El fiscal general adjunto, Larry Thompson, explicó que Andersen permitió la destrucción de «miles de documentos» cuando la investigación ya estaba en marcha. «Bajo la dirección de la empresa, empleados de Andersen participaron en la destrucción sistemática de toneladas de papeles e intentaron purgar grandes volúmenes de datos electrónicos», especificó Thompson al detallar la demanda presentada en un tribunal de Houston.
La auditora adujo que «el Departamento de Justicia se negó a permitirnos relatar nuestra versión a un jurado, en violación a preceptos básicos de justicia».
Andersen admitió en enero la desaparición de documentos, pero negó cualquier consentimiento de la dirección de la empresa. La fiscalía por el contrario sostiene que los ejecutivos «sabían perfectamente que esos documentos eran relevantes a las investigaciones sobre el colapso de Enron», la mayor quiebra de la historia y que roza al propio presidente George W. Bush, íntimo amigo del ex titular de la empresa de energía quebrada Kenneth Lay. Enron habría creado, con el asesoramiento de Andersen, cientos de sociedades paralelas en las que licuaba deudas y pérdidas, y sus directivos especularon hasta último momento con el valor de las acciones contando evidentemente con información privilegiada.
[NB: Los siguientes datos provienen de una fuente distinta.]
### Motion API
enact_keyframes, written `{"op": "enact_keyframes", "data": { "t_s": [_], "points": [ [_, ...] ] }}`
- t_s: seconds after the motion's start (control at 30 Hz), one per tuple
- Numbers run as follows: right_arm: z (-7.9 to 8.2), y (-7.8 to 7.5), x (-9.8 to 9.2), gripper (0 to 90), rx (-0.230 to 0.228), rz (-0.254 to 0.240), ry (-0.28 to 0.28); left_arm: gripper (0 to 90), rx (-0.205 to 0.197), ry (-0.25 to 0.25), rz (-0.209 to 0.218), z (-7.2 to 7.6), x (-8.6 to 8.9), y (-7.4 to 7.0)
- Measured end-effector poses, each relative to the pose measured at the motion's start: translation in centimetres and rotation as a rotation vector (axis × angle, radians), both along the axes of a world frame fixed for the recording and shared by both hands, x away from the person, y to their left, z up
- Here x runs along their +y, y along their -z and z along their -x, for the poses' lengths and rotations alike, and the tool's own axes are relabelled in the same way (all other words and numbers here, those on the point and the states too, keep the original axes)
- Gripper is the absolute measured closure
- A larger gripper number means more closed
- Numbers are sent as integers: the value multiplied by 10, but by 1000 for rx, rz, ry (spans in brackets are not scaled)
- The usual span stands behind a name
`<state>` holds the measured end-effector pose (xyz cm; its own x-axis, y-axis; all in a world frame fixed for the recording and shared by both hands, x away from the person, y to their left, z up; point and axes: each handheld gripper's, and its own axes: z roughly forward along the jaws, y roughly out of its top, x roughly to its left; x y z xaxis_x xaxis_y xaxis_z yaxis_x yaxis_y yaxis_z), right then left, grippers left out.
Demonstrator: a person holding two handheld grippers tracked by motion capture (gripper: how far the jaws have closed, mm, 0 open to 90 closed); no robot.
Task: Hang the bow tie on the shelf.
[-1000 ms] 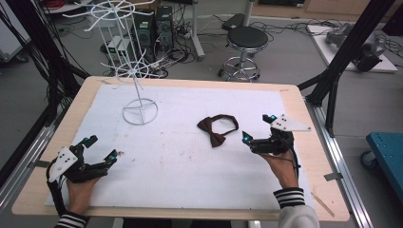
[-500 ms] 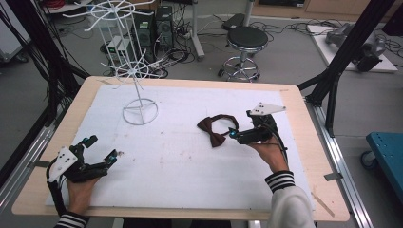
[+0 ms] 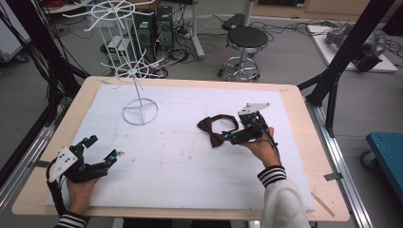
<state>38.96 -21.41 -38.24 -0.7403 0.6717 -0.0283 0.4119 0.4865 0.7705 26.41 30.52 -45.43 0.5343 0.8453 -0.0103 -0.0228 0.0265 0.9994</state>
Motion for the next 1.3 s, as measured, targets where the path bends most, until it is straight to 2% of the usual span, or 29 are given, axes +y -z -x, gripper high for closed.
{"op": "enact_keyframes", "data": {
  "t_s": [0.23,0.27,0.3,0.43,0.7,0.73,0.8,0.83,0.93,1.1,1.13,1.3],
  "points": [
    [-5,6,18,22,15,51,-34,77,0,0,0,0,0,0],
    [-6,7,21,24,13,67,-38,77,0,-1,1,0,0,0],
    [-8,11,26,32,41,80,-53,77,1,-1,1,0,0,0],
    [-10,16,33,55,53,134,-70,77,1,-1,1,0,0,0],
    [-13,27,40,79,113,183,-77,77,0,-1,0,0,0,0],
    [-15,29,40,82,131,177,-71,77,1,-1,1,0,0,0],
    [-15,30,40,83,137,177,-63,77,0,-1,1,0,0,0],
    [-16,31,40,190,152,176,-59,77,0,-1,0,0,0,0],
    [-17,32,39,219,166,174,-76,77,0,-1,0,0,0,0],
    [-18,35,41,252,188,191,-69,77,0,-1,0,0,0,0],
    [-19,36,41,314,202,194,-79,77,0,-1,-1,0,0,0],
    [-19,38,43,385,203,211,-86,77,-1,-1,-1,0,0,0]
  ]
}}
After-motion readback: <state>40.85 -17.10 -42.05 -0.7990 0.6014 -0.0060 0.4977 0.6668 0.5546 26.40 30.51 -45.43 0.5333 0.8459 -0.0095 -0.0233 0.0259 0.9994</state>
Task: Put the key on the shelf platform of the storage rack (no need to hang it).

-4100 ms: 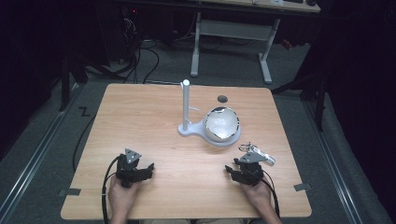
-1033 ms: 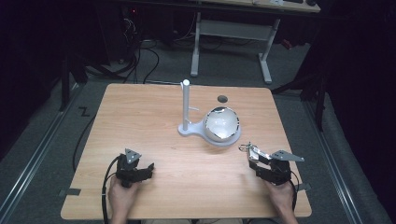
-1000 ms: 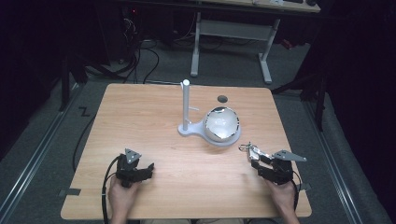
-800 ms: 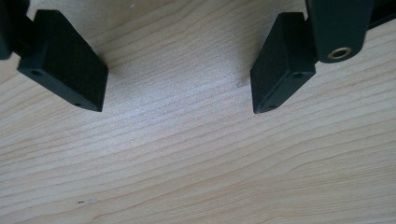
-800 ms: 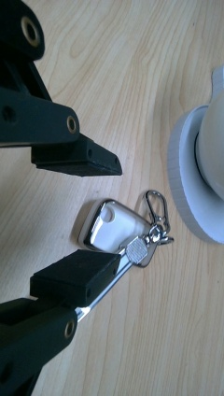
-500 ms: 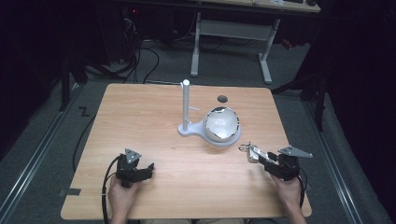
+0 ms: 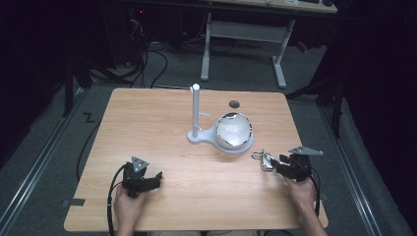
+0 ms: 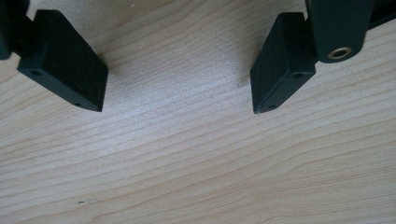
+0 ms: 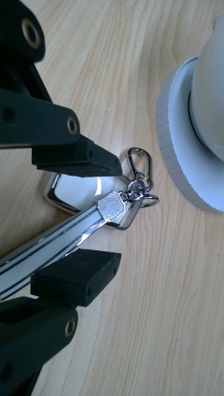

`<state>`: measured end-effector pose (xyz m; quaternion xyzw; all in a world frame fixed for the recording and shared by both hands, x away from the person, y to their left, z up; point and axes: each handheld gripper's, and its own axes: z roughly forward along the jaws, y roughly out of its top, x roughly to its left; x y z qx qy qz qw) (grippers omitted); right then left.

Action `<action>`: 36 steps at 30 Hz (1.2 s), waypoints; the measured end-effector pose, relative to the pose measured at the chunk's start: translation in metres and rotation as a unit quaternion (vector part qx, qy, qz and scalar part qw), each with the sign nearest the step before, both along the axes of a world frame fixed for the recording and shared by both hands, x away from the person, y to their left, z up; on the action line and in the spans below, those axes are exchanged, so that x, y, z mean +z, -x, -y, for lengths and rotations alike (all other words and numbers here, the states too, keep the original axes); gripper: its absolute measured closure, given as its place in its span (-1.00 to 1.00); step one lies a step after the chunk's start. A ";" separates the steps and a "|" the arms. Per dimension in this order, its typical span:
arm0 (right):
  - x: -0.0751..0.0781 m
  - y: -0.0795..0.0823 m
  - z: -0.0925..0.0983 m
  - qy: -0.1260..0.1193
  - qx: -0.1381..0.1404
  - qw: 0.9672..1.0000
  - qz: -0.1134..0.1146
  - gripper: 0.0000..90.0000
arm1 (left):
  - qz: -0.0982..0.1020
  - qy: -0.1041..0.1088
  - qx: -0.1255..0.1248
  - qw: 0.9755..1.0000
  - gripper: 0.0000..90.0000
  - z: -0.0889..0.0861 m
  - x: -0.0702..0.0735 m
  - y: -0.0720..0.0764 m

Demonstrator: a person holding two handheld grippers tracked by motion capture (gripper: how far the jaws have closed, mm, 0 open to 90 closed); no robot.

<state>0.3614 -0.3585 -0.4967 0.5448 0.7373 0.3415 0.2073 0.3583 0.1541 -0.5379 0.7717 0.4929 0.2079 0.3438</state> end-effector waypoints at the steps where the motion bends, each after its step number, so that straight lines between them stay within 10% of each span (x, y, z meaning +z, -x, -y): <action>1: 0.000 -0.002 0.000 0.000 0.001 1.000 0.000 0.17 | 0.000 0.000 0.000 1.000 -0.57 0.000 0.000 0.000; 36: -0.016 -0.030 -0.010 0.027 0.020 0.999 -0.027 0.53 | 0.000 0.000 0.000 1.000 -0.57 0.000 0.000 0.000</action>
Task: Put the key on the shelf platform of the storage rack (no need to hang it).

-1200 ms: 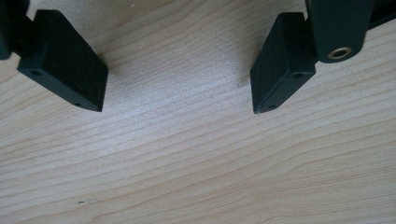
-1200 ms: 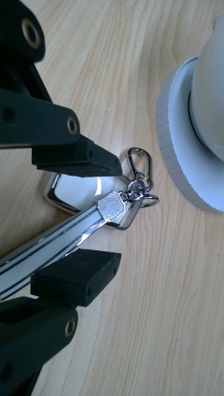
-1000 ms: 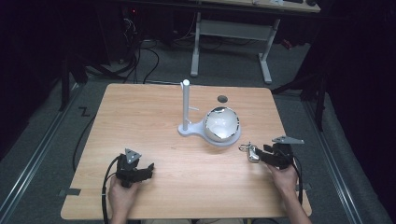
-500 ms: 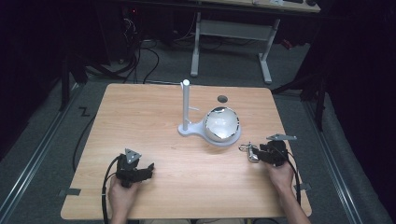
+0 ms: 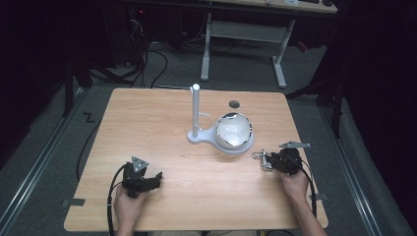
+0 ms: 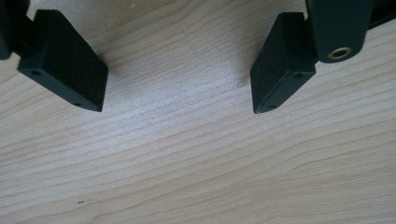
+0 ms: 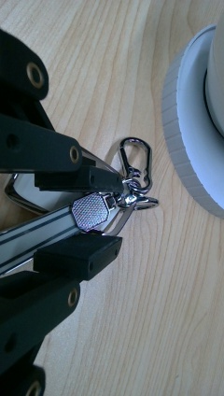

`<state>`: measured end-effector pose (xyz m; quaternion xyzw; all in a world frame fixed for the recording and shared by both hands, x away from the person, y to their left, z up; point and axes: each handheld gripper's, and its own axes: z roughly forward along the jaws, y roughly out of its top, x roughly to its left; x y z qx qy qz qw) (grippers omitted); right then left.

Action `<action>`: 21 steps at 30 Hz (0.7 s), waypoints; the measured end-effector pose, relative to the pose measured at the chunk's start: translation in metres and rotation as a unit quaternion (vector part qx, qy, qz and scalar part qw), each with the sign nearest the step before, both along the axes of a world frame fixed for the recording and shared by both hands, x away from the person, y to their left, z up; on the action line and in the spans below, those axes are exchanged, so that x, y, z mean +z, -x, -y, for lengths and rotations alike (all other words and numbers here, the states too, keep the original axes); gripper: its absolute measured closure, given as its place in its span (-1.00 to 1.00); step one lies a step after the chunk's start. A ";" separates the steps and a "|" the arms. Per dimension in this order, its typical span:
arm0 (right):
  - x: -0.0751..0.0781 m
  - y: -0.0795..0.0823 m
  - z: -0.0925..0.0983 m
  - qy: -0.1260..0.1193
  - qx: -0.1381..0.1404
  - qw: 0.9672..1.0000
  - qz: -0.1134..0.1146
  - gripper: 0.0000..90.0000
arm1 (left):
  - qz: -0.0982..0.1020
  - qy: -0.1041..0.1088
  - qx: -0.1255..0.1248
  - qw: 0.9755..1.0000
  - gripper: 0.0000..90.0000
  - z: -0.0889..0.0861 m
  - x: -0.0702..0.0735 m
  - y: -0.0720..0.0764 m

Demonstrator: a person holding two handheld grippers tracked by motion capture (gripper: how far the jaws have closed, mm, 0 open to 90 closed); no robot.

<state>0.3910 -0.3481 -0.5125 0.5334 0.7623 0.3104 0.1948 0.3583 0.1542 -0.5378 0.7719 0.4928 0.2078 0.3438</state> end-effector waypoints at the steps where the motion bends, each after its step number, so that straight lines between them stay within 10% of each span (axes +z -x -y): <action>1: 0.000 0.000 0.000 0.001 0.000 1.000 0.001 0.54 | 0.000 0.000 0.000 1.000 -0.57 0.000 0.000 0.000; 21: 0.013 0.007 0.000 -0.003 0.012 1.000 0.027 0.65 | 0.000 0.000 0.000 1.000 -0.57 0.000 0.000 0.000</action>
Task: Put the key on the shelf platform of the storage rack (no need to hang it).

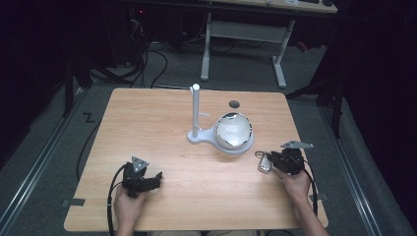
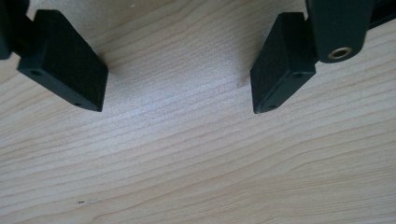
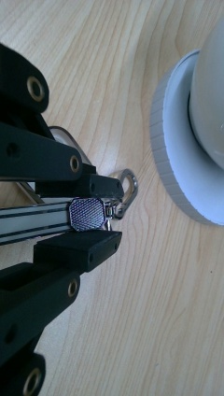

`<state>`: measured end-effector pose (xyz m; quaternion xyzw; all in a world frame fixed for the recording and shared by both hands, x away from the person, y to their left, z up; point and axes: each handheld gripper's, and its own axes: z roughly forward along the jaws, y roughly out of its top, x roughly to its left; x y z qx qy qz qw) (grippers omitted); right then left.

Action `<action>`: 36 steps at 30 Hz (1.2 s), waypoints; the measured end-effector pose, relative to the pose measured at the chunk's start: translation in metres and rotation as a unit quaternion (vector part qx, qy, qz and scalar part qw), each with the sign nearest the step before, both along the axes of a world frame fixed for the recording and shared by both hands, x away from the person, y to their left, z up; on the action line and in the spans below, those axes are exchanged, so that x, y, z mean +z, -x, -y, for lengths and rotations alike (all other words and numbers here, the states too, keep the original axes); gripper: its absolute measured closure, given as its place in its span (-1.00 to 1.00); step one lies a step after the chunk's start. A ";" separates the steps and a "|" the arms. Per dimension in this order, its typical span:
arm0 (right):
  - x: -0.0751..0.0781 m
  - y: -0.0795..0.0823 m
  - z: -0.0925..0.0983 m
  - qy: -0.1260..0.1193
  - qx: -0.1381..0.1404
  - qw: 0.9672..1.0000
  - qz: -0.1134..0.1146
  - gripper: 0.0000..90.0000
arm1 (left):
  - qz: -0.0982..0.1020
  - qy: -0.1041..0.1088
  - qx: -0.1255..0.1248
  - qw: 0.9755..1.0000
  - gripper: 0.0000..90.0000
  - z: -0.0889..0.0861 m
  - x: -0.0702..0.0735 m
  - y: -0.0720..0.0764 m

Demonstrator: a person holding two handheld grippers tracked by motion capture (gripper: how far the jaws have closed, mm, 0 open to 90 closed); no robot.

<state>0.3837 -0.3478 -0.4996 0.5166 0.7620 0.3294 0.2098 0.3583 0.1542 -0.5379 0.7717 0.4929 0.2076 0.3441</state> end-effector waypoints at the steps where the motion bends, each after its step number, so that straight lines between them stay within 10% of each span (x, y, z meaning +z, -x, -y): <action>1: 0.002 0.001 0.000 0.002 0.002 1.000 0.004 0.65 | 0.000 0.000 0.000 1.000 -0.57 0.000 0.000 0.000; 36: 0.047 0.030 0.012 -0.024 0.018 0.998 0.055 0.66 | 0.000 0.000 0.000 1.000 -0.57 0.000 0.000 0.000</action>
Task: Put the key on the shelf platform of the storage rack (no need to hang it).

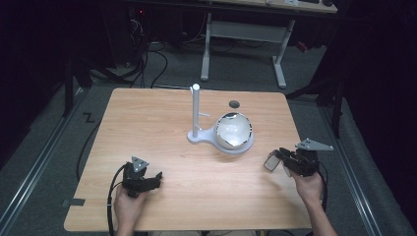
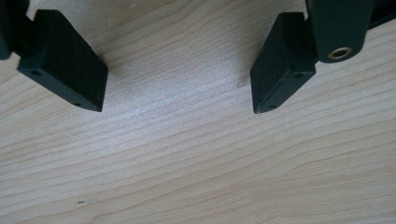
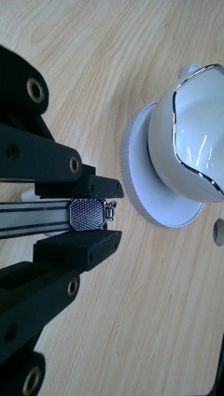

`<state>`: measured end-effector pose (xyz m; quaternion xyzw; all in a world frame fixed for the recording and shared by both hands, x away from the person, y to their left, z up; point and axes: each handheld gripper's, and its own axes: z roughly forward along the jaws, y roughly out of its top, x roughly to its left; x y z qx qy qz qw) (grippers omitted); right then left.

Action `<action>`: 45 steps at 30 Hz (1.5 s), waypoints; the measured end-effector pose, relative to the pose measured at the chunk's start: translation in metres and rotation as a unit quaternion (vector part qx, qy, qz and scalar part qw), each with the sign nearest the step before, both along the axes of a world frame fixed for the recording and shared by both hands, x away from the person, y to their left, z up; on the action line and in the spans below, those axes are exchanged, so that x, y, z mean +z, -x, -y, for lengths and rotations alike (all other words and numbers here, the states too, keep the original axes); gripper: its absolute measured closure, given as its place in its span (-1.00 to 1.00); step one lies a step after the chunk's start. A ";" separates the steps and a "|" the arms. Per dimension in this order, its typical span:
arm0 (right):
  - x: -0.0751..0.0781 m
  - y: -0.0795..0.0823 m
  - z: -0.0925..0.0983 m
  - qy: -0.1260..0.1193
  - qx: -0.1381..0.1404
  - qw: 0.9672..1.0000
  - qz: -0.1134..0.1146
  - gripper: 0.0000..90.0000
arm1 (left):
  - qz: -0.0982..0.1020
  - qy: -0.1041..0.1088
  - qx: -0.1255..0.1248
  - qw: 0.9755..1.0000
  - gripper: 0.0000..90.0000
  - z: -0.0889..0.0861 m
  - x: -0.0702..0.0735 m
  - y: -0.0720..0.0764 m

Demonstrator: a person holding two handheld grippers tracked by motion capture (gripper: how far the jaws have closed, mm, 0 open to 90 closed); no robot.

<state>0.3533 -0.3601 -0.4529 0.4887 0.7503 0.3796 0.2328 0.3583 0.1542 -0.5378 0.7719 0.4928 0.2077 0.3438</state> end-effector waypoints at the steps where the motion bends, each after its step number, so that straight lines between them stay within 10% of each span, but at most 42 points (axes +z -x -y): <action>1: 0.002 0.001 0.000 0.000 0.001 1.000 0.002 0.66 | 0.000 0.000 0.000 1.000 -0.57 0.000 0.000 0.000; 45: 0.045 0.005 -0.046 -0.002 0.093 0.995 0.033 0.66 | 0.000 0.000 0.000 1.000 -0.57 0.000 0.000 0.000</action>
El operativo de destrucción por parte de Andersen se habría extendido a partir de octubre pasado y habría llegado hasta Londres, y se frenó cuando la firma recibió una citación judicial de la Comisión Federal de Comunicaciones (FCC) para que entregase los documentos relacionados con la auditoría de Enron.
•Estrategia
Andersen adoptó esta semana la estrategia de no declararse culpable y presentar batalla para demostrar su inocencia, luego de negociar infructuosamente un acuerdo con el Departamento de Justicia en los últimos días mientras dialogaba con otras megaconsultoras para una probable fusión. Pero agravando la situación, Ernst & Young y Deloitte y Touche Tohmatsu decidieron abandonar el miércoles las conversaciones, y sólo se mantendría abierto el diálogo con KPMG.
Andersen es también objeto de varias investigaciones de las autoridades estadounidenses -el Departamento de Justicia, el Congreso y la oficina encargada de supervisar los mercados bursátiles (SEC)- y de múltiples demandas en la Justicia por parte de ex clientes y ex empleados de Enron. No pocos analistas consideran que a la empresa sólo le queda el camino de presentarse en quiebra.